The alum that gives the name to this bay, oozing from its motley face, seems no longer of commercial account; but the pure white sand is used in glass-making, and the coloured sands are arranged in fantastic patterns to make curiosities or memorials for the excursionists who flock to this spot by coach, by steamer from Bournemouth and other seaside towns, or by an hour’s walk from Freshwater station. For their entertainment, there are two hostelries and some humbler refreshment rooms; but as yet Alum Bay has not been turned into a bathing-place, though round its northern corner rises one of the favourite summer resorts of the Island.
Another contrast appears from the hollow behind the bay.
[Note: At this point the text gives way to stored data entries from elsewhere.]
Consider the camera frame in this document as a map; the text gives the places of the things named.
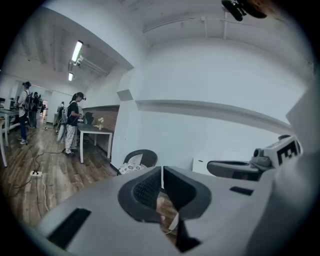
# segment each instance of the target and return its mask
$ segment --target camera
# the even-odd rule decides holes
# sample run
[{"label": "camera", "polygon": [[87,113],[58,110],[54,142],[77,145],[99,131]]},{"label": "camera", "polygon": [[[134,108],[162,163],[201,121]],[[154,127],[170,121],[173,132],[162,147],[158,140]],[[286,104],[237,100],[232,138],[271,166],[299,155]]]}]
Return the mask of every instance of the camera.
[{"label": "camera", "polygon": [[248,0],[222,0],[221,3],[238,22],[241,22],[243,17],[247,14],[258,19],[264,19],[267,17],[266,14],[253,7]]}]

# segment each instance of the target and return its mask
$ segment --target black shirt
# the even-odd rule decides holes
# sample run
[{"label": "black shirt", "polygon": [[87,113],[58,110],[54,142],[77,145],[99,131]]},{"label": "black shirt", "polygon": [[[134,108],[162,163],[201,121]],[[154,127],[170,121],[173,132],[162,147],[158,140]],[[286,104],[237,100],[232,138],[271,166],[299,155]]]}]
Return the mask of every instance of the black shirt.
[{"label": "black shirt", "polygon": [[72,102],[71,105],[68,107],[68,113],[67,113],[67,125],[71,126],[77,126],[78,125],[78,117],[77,116],[72,116],[71,112],[74,111],[76,114],[79,114],[79,109],[78,105],[76,102]]}]

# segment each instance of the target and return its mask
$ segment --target ceiling light
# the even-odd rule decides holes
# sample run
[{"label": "ceiling light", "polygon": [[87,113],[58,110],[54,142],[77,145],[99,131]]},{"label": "ceiling light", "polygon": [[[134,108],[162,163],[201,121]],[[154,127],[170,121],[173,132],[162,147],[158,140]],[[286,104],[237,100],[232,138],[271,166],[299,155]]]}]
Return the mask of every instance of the ceiling light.
[{"label": "ceiling light", "polygon": [[81,42],[81,41],[76,42],[76,45],[75,45],[75,48],[74,48],[74,51],[73,51],[73,54],[72,54],[72,58],[71,58],[71,60],[73,60],[74,62],[77,61],[79,52],[80,52],[81,47],[82,47],[83,44],[84,43]]}]

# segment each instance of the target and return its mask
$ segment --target fluorescent light
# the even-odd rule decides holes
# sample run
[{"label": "fluorescent light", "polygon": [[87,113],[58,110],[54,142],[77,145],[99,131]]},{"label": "fluorescent light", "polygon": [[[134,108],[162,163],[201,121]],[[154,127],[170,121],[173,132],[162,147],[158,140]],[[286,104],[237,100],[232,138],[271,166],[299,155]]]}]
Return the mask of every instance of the fluorescent light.
[{"label": "fluorescent light", "polygon": [[81,41],[76,42],[76,45],[75,45],[75,48],[74,48],[74,51],[73,51],[73,54],[72,54],[72,58],[71,58],[71,60],[73,60],[74,62],[77,61],[79,52],[80,52],[81,47],[82,47],[83,44],[84,43],[81,42]]}]

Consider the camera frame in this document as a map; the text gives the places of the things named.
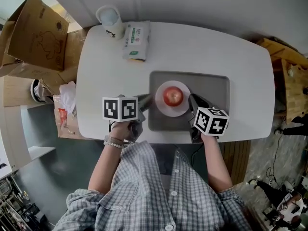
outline white table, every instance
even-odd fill
[[[151,22],[144,63],[122,59],[124,39],[110,38],[102,26],[86,37],[77,76],[77,117],[81,134],[104,139],[102,97],[149,92],[154,70],[227,76],[230,79],[230,123],[219,142],[267,137],[274,114],[274,76],[266,49],[225,33],[179,24]],[[138,141],[191,143],[189,132],[153,132],[148,121]]]

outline white plate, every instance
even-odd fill
[[[181,91],[183,92],[183,102],[179,106],[171,107],[165,103],[163,93],[168,87],[177,87],[177,88],[180,88]],[[191,92],[189,91],[188,87],[185,86],[182,82],[179,82],[176,80],[170,80],[170,81],[163,83],[157,89],[157,92],[155,95],[155,103],[159,111],[163,113],[164,115],[169,116],[169,117],[181,116],[189,108],[188,97],[190,93]]]

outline cardboard box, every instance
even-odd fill
[[[68,22],[42,0],[25,0],[0,35],[0,77],[40,79],[63,71]]]
[[[60,94],[60,85],[67,84],[70,81],[76,83],[79,59],[89,29],[84,28],[67,34],[64,52],[64,71],[40,80],[53,95]]]

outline wet wipes package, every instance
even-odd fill
[[[145,61],[150,39],[150,21],[128,22],[123,59]]]

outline cardboard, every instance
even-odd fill
[[[0,77],[40,79],[60,73],[68,22],[42,0],[25,0],[0,35]]]
[[[40,80],[53,95],[60,94],[60,85],[67,84],[70,81],[76,83],[79,59],[89,29],[84,28],[67,34],[64,53],[64,71]]]
[[[40,105],[31,96],[33,80],[13,76],[3,77],[3,107],[20,105]]]

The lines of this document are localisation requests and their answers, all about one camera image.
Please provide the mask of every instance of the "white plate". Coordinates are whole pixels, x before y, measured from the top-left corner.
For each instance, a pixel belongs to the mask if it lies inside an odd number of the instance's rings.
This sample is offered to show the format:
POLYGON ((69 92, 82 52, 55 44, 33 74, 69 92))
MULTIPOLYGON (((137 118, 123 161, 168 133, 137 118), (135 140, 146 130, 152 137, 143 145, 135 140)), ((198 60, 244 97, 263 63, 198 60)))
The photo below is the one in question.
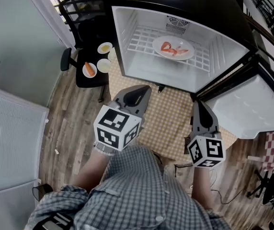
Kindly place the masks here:
POLYGON ((175 37, 175 36, 161 36, 156 38, 153 41, 153 49, 161 56, 164 56, 169 59, 175 59, 175 60, 186 60, 194 56, 194 47, 188 43, 186 40, 175 37), (171 44, 171 48, 176 49, 177 47, 181 47, 180 49, 188 49, 186 53, 183 54, 177 54, 175 56, 172 56, 172 53, 161 51, 161 46, 164 42, 168 42, 171 44))
POLYGON ((115 57, 117 57, 116 55, 116 50, 114 49, 114 47, 110 50, 107 58, 112 61, 115 57))
POLYGON ((110 70, 111 62, 108 59, 100 59, 97 63, 97 67, 100 72, 107 73, 110 70))
POLYGON ((89 78, 89 79, 92 79, 92 78, 95 77, 95 75, 97 75, 98 70, 97 70, 97 68, 95 67, 94 64, 89 63, 89 65, 92 67, 92 69, 93 69, 94 72, 95 72, 94 76, 91 77, 91 76, 88 74, 88 71, 86 70, 86 66, 85 66, 85 65, 83 66, 83 74, 85 75, 85 77, 87 77, 87 78, 89 78))
POLYGON ((106 53, 108 53, 112 48, 113 48, 113 45, 112 45, 111 43, 108 43, 108 42, 102 43, 100 46, 98 46, 98 52, 99 52, 100 54, 106 54, 106 53), (102 47, 105 46, 105 45, 106 45, 106 46, 109 46, 109 49, 106 50, 106 51, 102 51, 102 47))

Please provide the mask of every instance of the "checkered shirt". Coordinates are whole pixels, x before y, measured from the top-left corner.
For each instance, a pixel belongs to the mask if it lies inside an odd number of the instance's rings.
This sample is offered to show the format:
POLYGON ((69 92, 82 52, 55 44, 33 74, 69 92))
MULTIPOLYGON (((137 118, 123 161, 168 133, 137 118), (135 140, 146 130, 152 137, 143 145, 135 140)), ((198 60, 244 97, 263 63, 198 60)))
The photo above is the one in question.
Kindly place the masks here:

The chalk downs on one side are smooth, as if shaved by their own razor-like edges; on the other, Headon Hill swells up in moorland knolls and banks of heather, its rough sides clothed with tufts of yellow flowerets and ragged grass. Headon Warren is a fitting alias. From its blunt head, some 400 feet, we look down upon the lower and darker cliffs of the inner coast, studded with brick forts that would be an ugly sight to an enemy seeking to force the passage of the Solent.
We have done now with wonders, but the north-western face of the Island makes a pleasant shore line, on which, in a mile or so, is reached the snug beach of Totland Bay, the chief bathing-place of this end, all new and smart, its big hotel standing out over the pier, like colonel of a regiment of lodging-houses and villas. Round the next corner comes Colwell Bay, another stretch of sand on which a younger resort is growing up beside crumbling cliffs and tiny chines. At the further horn stands Albert Fort, nicknamed the “brick three-decker,” commanding the narrowest part of the Solent, where a long narrow spit from the mainland throws Hurst Castle more than half-way across the three-knot channel, hardly needed as a stepping-stone by any giant who might care to hop over. The next corner, bearing up the Victoria Fort, brings us round to the estuary of the Yar, a stream that shows more estuary than river, opening out with as much complacency as if it drained a basin of ten times three miles. The mouth of this shallow gulf, towards the sea pleasantly masked in woods, is crossed by a causeway leading into Yarmouth.